For now, I’d like to indulge in reminiscence writing a very brief short little tiny account of the last five years with English in the Office in São Paulo, Brazil.
From 2005 to 2007 as an EFL teacher and from Sep 2007 to Aug 2010 as a teacher trainer/course coordinator/academic manager/… I was blessed to have worked at a place that meant a lot to me and without which I wouldn’t be as happy as I am at the moment and would still be miles away from having a fulfilling professional life perhaps. And more than anything this job allowed me to find pride and joy in being a life-time learner, something I had lost somewhere in primary school.
I’d like to share a few things that I learned, that I was part of, or that popped in my head while writing this post about what so far was ‘the best job I’ve ever had’.
- A philosophy that really places Education in the lead role, even when there are big bucks at stake.
- A multicultural environment with lots of respect for diversity. Brits, Aussies, Irishmen, Frenchmen, Texans, Latins, gays, lesbians, blacks, whites, greens, and yellows working together.

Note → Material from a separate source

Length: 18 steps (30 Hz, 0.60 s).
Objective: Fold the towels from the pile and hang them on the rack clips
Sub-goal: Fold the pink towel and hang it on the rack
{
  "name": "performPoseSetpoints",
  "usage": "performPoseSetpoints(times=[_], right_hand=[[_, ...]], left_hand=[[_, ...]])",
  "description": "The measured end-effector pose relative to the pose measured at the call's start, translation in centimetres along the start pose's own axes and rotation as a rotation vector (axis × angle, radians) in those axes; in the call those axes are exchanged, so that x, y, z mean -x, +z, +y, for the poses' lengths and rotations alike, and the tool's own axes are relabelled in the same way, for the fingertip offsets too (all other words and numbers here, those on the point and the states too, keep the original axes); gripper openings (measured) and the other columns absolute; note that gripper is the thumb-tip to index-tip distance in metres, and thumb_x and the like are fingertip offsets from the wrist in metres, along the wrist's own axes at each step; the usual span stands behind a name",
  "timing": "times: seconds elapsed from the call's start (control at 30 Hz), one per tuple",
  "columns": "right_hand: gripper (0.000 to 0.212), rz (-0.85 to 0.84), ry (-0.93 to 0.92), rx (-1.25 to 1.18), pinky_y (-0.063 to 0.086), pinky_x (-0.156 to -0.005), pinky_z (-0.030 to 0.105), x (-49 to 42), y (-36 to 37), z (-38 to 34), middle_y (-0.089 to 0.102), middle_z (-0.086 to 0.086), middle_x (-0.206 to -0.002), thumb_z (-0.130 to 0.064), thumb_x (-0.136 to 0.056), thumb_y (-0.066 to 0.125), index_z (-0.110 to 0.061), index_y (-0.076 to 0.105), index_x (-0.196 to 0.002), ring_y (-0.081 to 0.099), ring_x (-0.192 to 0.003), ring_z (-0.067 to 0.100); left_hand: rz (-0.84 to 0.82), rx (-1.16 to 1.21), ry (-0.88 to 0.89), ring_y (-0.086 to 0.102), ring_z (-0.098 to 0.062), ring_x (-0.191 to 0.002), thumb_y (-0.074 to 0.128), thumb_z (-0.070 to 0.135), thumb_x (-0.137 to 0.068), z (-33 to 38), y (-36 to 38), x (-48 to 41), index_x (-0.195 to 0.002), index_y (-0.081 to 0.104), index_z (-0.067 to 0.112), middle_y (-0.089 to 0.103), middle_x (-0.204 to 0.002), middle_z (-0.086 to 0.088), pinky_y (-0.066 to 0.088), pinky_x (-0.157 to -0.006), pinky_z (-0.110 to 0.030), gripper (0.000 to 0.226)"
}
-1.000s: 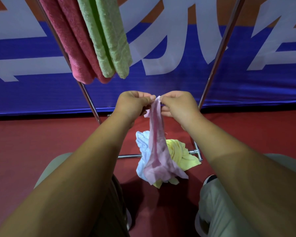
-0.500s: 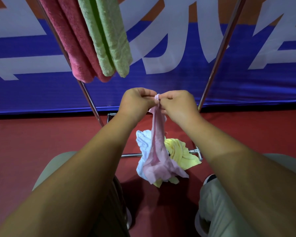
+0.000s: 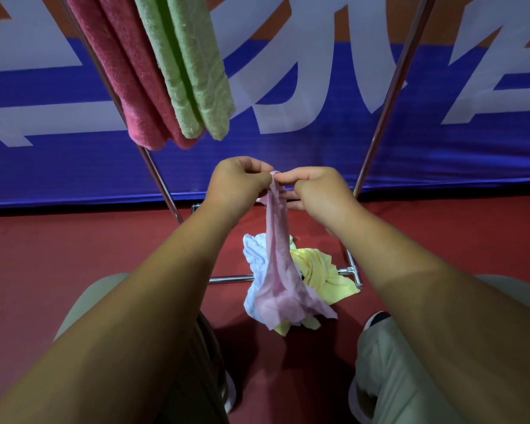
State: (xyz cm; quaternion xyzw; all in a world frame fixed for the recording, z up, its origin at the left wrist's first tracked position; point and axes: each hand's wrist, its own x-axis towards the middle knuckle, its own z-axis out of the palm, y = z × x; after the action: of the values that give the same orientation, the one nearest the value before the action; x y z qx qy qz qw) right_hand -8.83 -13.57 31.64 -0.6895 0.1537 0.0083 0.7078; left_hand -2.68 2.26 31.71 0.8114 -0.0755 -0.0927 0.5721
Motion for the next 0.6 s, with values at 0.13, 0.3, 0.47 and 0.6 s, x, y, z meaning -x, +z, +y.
performPoseSetpoints(times=[0.13,0.3,0.47,0.6], right_hand=[[0.039,0.126,-0.071,0.336,0.067,-0.082,0.042,-1.3,-0.8,0.6,0.075,0.002,-0.115,0.003,-0.097,0.048,-0.028,0.069,-0.11,0.078,-0.092,0.022],[0.037,0.044,-0.06,0.619,0.054,-0.072,0.035,-1.7,-1.3,0.8,0.068,0.0,-0.117,-0.007,-0.091,0.063,-0.037,0.07,-0.111,0.068,-0.096,0.022],[0.017,-0.007,-0.042,0.699,0.043,-0.064,0.032,-2.1,-1.2,1.6,0.067,0.005,-0.119,-0.02,-0.09,0.069,-0.036,0.062,-0.092,0.063,-0.086,0.021],[0.037,-0.164,-0.056,0.594,0.052,-0.077,0.034,-1.3,-1.0,0.4,0.069,-0.006,-0.126,-0.007,-0.093,0.062,-0.037,0.062,-0.116,0.069,-0.106,0.02]], left_hand=[[0.017,0.001,0.003,0.074,-0.018,-0.079,0.062,0.006,-0.089,1.1,0.2,0.2,-0.094,0.078,0.011,0.078,-0.082,-0.005,0.066,-0.087,-0.049,0.017],[-0.023,0.05,0.0,0.07,-0.022,-0.084,0.054,0.018,-0.085,2.0,-0.3,0.3,-0.098,0.075,0.019,0.074,-0.085,-0.005,0.063,-0.095,-0.056,0.025],[-0.088,0.096,0.003,0.062,-0.017,-0.068,0.045,0.006,-0.098,2.4,-1.1,0.3,-0.101,0.071,0.016,0.068,-0.063,0.008,0.058,-0.074,-0.041,0.028],[-0.18,0.167,-0.019,0.071,-0.028,-0.081,0.042,0.002,-0.097,2.7,-1.5,0.7,-0.107,0.069,0.014,0.074,-0.081,-0.01,0.059,-0.077,-0.039,0.031]])
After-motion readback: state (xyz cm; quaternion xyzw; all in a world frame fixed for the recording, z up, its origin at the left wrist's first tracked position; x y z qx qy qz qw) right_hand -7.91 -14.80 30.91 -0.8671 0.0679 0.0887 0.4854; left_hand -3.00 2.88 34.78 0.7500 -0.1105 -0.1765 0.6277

- An environment conducive to personal and professional development. Respect for the individual, constructive feedback, second chances, coaching, solidarity and companionship.
- Teacher autonomy at a peak. — This sounds marvelous but it is not always like that, staff and admin need to be very down to earth and outstanding team players to make teacher autonomy work. And many times, strangely enough, teachers don’t want autonomy. Autonomy is power, and Spiderman’s grandpa already said ‘With great power comes great responsibility’, or something like that : )
- Learner training and individualization. Not always as much as we would like, but always more than the average out there.
- Having 95% of students by word-of-mouth advertisement.
There were disappointments of course, after all nothing is perfect. I can’t be really specific now, but the top 3 are:
- The English teacher is far from being a respected profession in the country I come from.
- A whole lot of people haven’t learnt how to learn by the age of 40.
- In the corporate world, many students I’ve had looked automatizingly worn out. — It’s funny how people read trendy techniques to nail it, like the 11 habits of highly efficient super duper managers, but still work 14 hours a day and complain about not having time to spend with their kids. Anyway… Cada um cuida da sua vida, né?
Other random things:
- It takes a lot of passion to be a good teacher.
- Learning a foreign language is a beautiful and elevating experience. Everyone should do it at least once.
- Very few people can enjoy 7am lessons. It should be banned in some metropolitan areas ; )
- Reinvent the wheel if you have to, but each class has to kick some ass.
- Teachers, demonstrate the kind of learning you expect your students to have.
- Administrators, demonstrate the kind of learning you expect your teachers to have.
- Learning how to learn a foreign language is as important as learning about a foreign language. More learner training and autonomy.
- Managing human resources can get quite scary.
- Some students expect the teacher to play the role of a parent, or shrink, or friend, or dictionary, you never know, so be ready and be yourself.
Evidently, I could never describe such a long experience unless I wrote a book about it, including some cute vampires.
For these bits above and a whole lot more, I will certainly deeply miss English in the Office, my second home for the past 5 years.
Moreover, I will be forever thankful to Marina Schandert and Márcio Berg, two of the most wonderful people I’ve ever met, my mentors and friends for life. Thanks for the inspiration, autonomy, sense of humor, leadership, trust, laughs, and now that I’m finishing up this paragraph… tears.